Can you imagine reading something like this when you were a preteen, and the influence it might have had on your self-esteem and sense of how you could thrive in our society? How might information about syncing with your cycle have shaped the way you think about your body, your period, and your hormonal patterns? How might that information have impacted the way you approach every aspect of your life? I’m convinced that living in tune with our cyclical nature is the key to optimal living for women. Honoring yourself as a cyclical being isn’t just about achieving better hormonal health; it can boost every area of your life. I’ve seen this transformation happen to thousands of women around the world. This book is based on the work I’ve been doing for the past two decades at the FLO Living Hormone Center, a first-of-its-kind company dedicated to modernizing menstrual health care. The FLO Living Hormone Center gives women around the world virtual access to products and programs like the MyFLO app that help them evaluate their hormonal problems, track their symptoms, and naturally address their hormone imbalances. And women can talk at length with a hormone coach about their issues and learn about the benefits of getting in sync with their cyclical nature.

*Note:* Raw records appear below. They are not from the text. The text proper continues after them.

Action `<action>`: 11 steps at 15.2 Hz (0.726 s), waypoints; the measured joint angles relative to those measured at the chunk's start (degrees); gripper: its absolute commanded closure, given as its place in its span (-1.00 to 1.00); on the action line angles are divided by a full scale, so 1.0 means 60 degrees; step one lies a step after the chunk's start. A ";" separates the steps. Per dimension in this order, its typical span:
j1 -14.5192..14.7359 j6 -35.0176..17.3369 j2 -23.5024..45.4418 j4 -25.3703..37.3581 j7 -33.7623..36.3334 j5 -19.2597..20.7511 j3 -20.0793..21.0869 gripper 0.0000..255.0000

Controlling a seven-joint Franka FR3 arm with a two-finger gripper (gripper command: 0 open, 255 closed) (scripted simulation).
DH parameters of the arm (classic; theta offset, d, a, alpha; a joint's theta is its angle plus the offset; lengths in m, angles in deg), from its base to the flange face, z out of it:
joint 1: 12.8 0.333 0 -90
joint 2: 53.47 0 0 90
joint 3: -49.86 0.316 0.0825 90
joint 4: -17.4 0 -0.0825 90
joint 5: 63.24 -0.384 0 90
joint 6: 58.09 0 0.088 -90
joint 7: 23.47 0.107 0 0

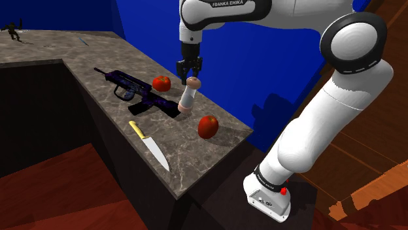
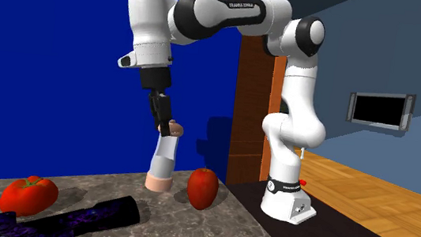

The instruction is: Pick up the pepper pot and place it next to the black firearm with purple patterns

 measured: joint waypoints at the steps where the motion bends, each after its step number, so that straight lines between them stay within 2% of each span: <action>1: 0.0008 -0.0107 0.0021 -0.0086 0.0018 -0.0002 0.0008 1.00; 11: 0.0015 -0.1361 0.0328 -0.1032 0.0048 0.0003 0.0016 1.00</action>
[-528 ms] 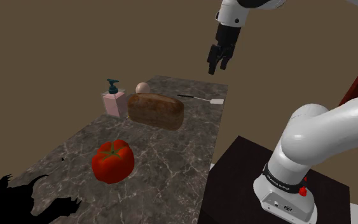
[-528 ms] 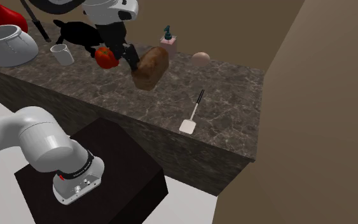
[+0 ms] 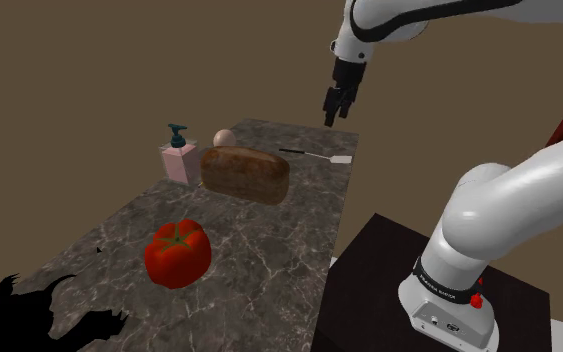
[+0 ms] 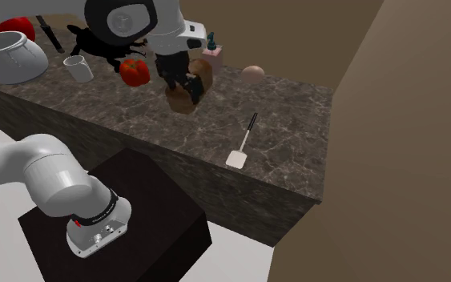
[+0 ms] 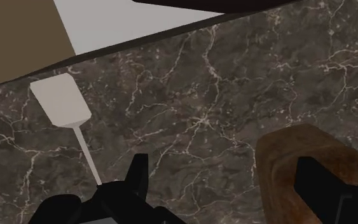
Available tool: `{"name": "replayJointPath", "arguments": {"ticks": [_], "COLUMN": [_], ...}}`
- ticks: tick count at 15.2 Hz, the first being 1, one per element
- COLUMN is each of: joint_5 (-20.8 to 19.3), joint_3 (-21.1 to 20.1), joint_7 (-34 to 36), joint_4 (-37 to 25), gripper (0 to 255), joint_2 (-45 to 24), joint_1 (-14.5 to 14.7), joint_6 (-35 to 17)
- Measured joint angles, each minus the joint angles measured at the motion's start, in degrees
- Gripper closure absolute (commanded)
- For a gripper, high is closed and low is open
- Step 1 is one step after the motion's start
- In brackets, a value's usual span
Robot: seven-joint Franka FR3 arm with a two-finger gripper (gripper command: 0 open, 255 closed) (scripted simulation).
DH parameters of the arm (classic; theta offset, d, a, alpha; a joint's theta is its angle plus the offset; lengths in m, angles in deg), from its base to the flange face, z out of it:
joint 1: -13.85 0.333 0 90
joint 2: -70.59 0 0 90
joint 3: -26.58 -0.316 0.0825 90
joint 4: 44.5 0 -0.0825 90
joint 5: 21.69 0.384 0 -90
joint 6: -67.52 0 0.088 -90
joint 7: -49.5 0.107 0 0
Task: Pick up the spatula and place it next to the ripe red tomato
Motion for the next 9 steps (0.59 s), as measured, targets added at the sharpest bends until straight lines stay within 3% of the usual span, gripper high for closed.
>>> {"name": "replayJointPath", "arguments": {"ticks": [9], "joint_5": [-0.6], "joint_3": [8.0], "joint_7": [-14.0], "joint_4": [-2.8], "gripper": [0], "joint_2": [-16.2], "joint_1": [0.9], "joint_6": [-12.4]}}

SIDE EFFECTS OF SYNCING WITH YOUR CYCLE

• Finding yourself building energy, not draining it

• Finding yourself in the right place at the right time more often

• Feeling really good about who you are

• Feeling good in your body all month

• Feeling powerful and confident

• Having time work for you, rather than twisting yourself around for time

• Feeling less stress, but getting more done

• Effortlessly maintaining a healthy weight

• Deriving more enjoyment from your work

• Feeling aligned with the process of creation

• Not feeling so much pressure to be perfect

• Feeling like your body is a clear channel for your passion and purpose to come through


Living in harmony with your nature makes you healthier, happier, and symptom-free, and allows you to pursue your creative and career passions more successfully and sustainably. Syncing with your cycle is the ultimate biohack for women’s health and success. Like your cycle, this biohack is efficient, elegant, and direct. All you have to do is access what’s already inside you.

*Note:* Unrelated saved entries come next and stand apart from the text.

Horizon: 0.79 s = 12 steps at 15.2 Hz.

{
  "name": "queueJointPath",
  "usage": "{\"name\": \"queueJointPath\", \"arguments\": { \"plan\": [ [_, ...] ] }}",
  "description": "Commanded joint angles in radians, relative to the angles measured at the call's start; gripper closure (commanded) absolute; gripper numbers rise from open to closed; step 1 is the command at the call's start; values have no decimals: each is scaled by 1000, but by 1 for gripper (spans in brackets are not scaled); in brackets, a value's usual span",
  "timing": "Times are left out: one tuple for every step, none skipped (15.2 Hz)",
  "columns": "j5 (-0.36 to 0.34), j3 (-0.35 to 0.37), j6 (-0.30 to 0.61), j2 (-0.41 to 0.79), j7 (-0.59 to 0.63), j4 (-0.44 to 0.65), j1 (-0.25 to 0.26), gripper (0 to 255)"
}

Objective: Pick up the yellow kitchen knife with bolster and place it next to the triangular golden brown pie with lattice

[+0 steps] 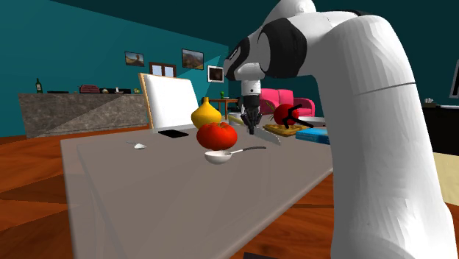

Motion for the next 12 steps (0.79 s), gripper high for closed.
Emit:
{"name": "queueJointPath", "arguments": {
  "plan": [
    [2, 1, 9, 4, -2, -6, -1, 255],
    [2, 1, 9, 4, -2, -6, -1, 255],
    [2, 1, 9, 4, -2, -6, -1, 255],
    [2, 1, 9, 4, -2, -5, -1, 255],
    [2, 1, 9, 4, -2, -5, -1, 255],
    [2, 1, 9, 4, -2, -5, -1, 255],
    [2, 1, 9, 4, -2, -5, -1, 255],
    [2, 1, 9, 4, -2, -5, -1, 255],
    [2, 1, 9, 4, -2, -5, -1, 0],
    [2, 1, 9, 4, -2, -5, -1, 0],
    [2, 1, 9, 4, -2, -5, -1, 0],
    [2, 1, 9, 4, -2, -5, -1, 0]
  ]
}}
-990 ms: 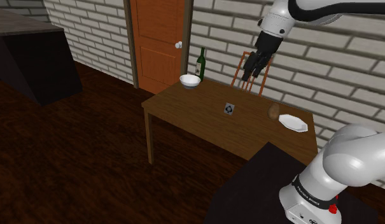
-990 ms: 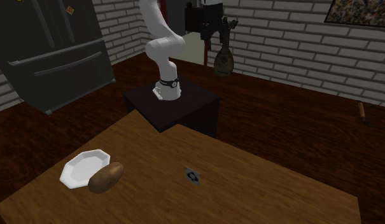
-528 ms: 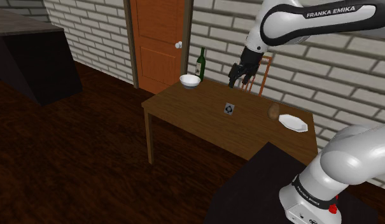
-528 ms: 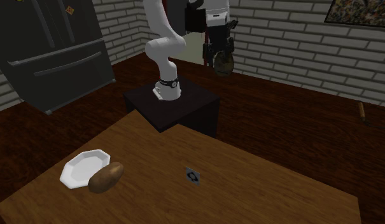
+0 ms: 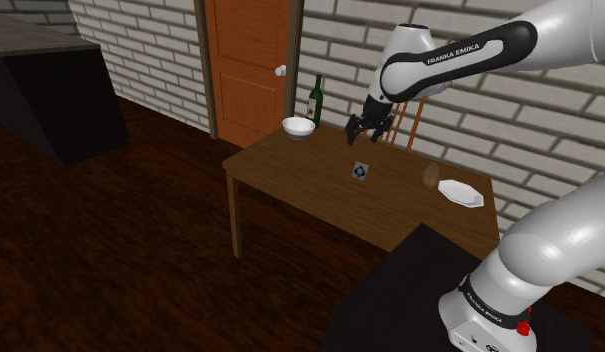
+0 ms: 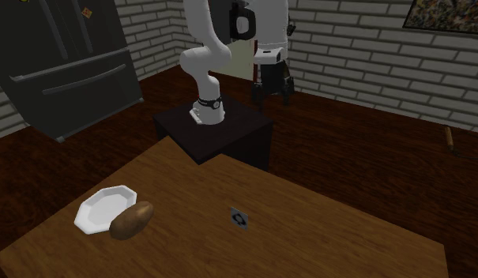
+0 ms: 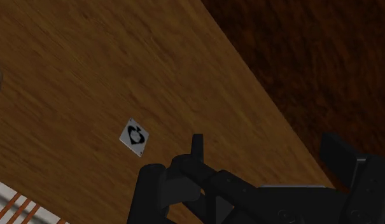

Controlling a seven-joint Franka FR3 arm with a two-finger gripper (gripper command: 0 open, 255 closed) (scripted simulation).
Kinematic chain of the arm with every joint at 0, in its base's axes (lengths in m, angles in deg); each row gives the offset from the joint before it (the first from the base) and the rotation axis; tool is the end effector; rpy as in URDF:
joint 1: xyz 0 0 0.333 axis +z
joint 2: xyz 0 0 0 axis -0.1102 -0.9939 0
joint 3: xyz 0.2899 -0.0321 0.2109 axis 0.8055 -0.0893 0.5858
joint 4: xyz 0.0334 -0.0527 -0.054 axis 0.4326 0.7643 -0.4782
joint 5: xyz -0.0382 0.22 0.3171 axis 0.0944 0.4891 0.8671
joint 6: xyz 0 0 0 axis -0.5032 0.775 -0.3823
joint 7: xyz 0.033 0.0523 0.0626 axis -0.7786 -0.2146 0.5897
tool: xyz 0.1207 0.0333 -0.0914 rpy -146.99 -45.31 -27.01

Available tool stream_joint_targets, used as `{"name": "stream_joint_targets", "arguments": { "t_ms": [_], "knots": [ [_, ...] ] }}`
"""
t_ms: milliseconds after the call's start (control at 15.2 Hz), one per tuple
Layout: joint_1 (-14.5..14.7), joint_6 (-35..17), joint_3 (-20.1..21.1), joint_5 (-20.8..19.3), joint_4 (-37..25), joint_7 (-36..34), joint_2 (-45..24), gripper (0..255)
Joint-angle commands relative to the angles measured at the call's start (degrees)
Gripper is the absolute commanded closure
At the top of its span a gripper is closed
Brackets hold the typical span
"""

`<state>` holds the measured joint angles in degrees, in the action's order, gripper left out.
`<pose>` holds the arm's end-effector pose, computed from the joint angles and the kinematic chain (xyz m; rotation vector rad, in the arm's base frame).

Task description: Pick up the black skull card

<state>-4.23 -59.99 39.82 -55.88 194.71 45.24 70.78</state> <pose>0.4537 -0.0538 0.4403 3.0815 -0.5002 0.2666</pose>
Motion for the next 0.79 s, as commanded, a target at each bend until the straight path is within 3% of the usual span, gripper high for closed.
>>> {"name": "stream_joint_targets", "arguments": {
  "t_ms": [0,726],
  "knots": [
    [-1.16,-3.45,0.32,-1.41,-0.8,-3.13,-3.86,0],
    [-5.93,-16.28,-2.51,-11.24,-9.1,-19.76,-23.91,0]
  ]
}}
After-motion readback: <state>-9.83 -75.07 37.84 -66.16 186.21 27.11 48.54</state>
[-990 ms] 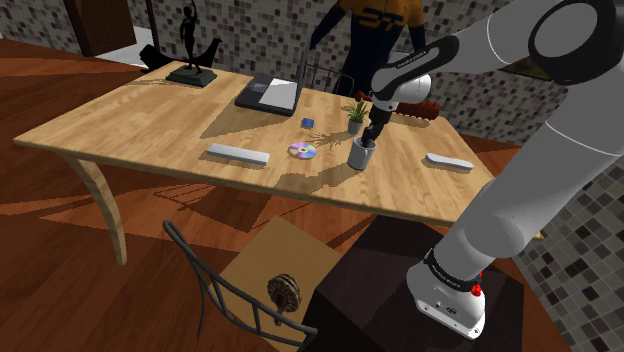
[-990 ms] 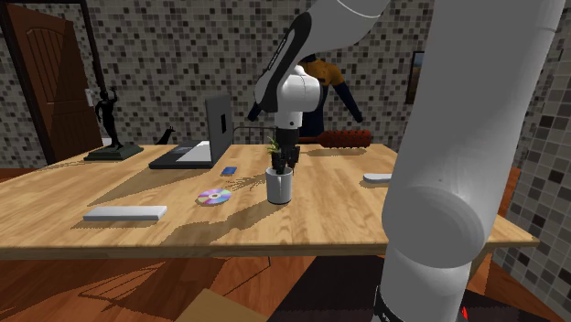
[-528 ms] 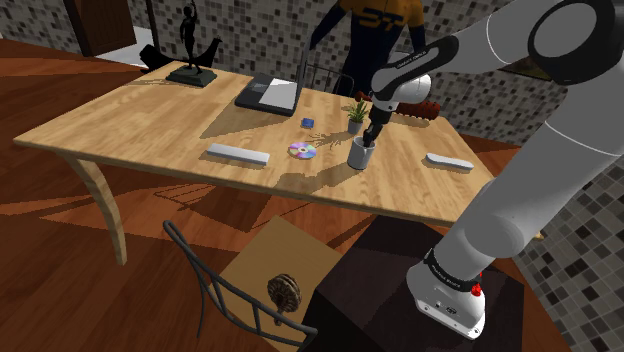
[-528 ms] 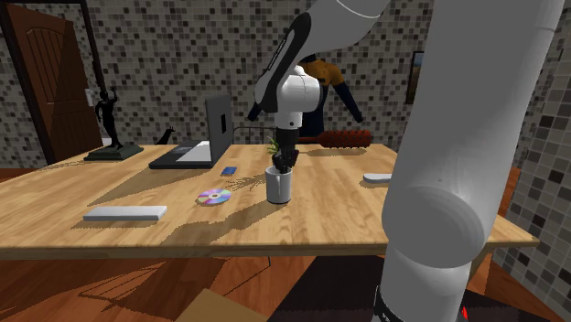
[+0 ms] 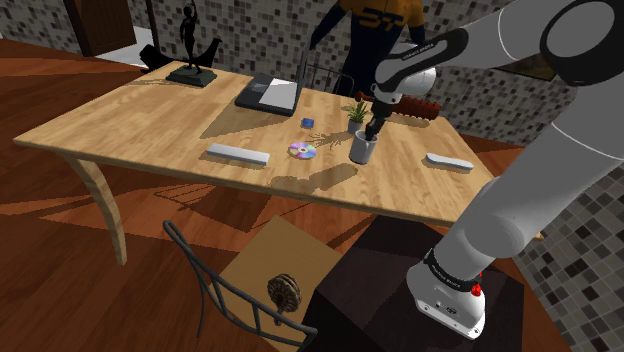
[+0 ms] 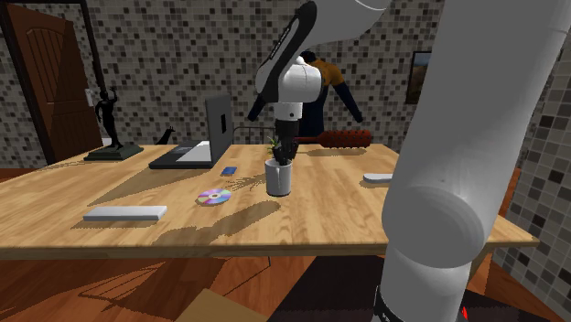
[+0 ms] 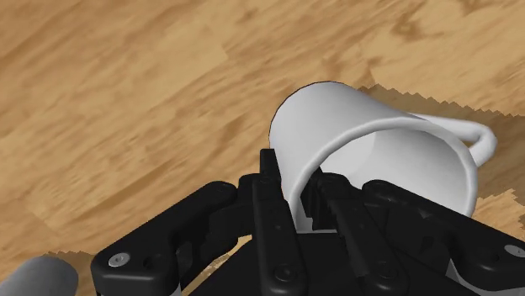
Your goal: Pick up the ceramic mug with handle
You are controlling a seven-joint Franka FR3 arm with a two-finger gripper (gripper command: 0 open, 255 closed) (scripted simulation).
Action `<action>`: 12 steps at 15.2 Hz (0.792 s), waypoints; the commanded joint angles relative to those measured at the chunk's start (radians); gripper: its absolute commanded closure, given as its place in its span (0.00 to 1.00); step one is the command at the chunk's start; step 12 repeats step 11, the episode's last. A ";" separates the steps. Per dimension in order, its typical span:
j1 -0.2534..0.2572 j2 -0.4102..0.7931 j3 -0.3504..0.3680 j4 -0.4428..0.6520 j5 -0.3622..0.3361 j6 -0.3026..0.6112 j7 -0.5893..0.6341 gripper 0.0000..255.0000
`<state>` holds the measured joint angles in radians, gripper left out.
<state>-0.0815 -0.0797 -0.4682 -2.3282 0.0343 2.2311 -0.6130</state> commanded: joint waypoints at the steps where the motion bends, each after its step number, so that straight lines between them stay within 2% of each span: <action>1: -0.001 -0.018 0.002 0.010 -0.011 -0.027 0.009 1.00; 9: -0.003 -0.075 0.011 0.069 -0.040 -0.136 0.037 1.00; 12: -0.003 -0.076 0.011 0.070 -0.040 -0.138 0.037 1.00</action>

Biohacking, Functional Medicine, and the Cycle Syncing Method™—What’s the Difference?

Most women I connect with all have a similar adverse reaction to the term biohacking. There is something about the word that feels invasive, and I think that our collective unconscious wounding around our physical safety has us balk at this term on an emotional level. We don’t want to be hacked into or hack into ourselves. It feels intrusive and violent, acting against the body’s propensities and—possibly—its permission. However, biohacking really is a term that can be used to describe a proactive relationship with your body, its systems, and your health. Let’s reclaim this term, which has tremendous positive advantages, and understand the different types of biohacking available.

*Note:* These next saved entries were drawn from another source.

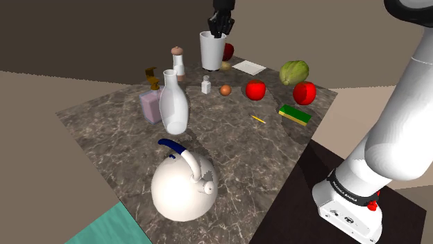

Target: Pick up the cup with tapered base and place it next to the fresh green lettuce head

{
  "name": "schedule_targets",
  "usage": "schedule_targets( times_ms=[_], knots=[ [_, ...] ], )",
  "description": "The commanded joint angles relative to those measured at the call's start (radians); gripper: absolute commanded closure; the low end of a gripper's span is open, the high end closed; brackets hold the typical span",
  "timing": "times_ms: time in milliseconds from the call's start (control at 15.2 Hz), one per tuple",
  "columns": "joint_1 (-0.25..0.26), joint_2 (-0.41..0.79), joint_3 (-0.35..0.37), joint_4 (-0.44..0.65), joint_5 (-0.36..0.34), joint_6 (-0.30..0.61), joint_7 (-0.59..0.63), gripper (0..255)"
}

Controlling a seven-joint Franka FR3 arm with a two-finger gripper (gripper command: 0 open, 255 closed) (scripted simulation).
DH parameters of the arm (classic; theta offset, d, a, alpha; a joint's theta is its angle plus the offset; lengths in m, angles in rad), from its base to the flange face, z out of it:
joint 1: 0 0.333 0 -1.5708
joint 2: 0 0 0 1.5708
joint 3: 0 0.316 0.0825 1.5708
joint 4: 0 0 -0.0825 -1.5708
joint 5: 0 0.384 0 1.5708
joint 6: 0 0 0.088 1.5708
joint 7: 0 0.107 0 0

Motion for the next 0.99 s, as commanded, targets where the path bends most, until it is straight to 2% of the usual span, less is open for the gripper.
schedule_targets(
  times_ms=[0, 462, 924],
  knots=[
    [-0.025, -0.003, -0.016, -0.002, 0.002, -0.004, -0.042, 255],
    [-0.119, -0.005, -0.08, -0.001, 0.009, -0.02, -0.198, 255],
    [-0.215, 0.044, -0.141, 0.07, 0.016, -0.055, -0.352, 255]
  ],
)
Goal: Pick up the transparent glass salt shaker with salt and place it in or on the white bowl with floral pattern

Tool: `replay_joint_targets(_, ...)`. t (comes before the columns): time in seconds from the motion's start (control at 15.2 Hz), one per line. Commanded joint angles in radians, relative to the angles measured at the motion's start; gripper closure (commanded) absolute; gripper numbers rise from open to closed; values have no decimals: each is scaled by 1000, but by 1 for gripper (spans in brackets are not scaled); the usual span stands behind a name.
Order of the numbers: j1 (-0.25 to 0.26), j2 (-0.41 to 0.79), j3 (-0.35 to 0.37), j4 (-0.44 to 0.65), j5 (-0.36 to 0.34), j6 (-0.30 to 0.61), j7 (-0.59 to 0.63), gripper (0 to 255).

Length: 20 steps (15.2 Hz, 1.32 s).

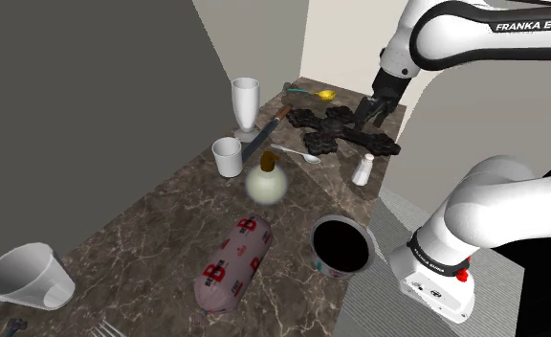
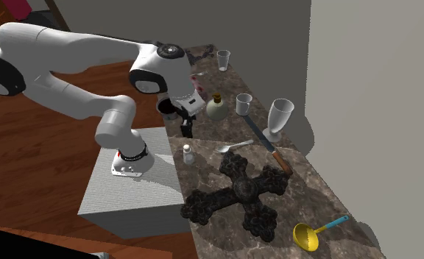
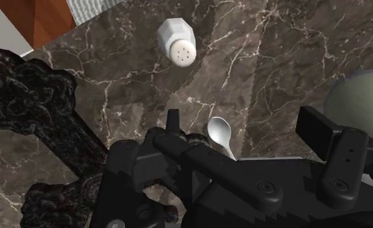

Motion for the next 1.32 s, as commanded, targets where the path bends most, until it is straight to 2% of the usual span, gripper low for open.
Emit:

Biohacking, in the wellness community, is using devices, supplements, food, and lifestyle modifications to change the performance of an already normally functioning body system with the aim of enhancing physical performance and achievement in other areas of your life. Its goal is to push the limits of what can be achieved in the 24-hour window. On the positive side, biohacking is about trying to increase the performance of the body beyond its points of natural limitation or to respond better to its environment—for example, using caffeine to increase energy or concentration, or using adaptogens to improve its stress response. It can go as far as genetic modification and device implantation in the body. Some of these are necessary, like artificial valve replacements in the heart or robotic limbs, but I’m talking more about the nonessential versions of these, like chips implanted in the body to track your activity. I think it is part of our nature and our culture to continue to figure out how we can outsmart nature’s processes and succeed in spite of our body’s limitations.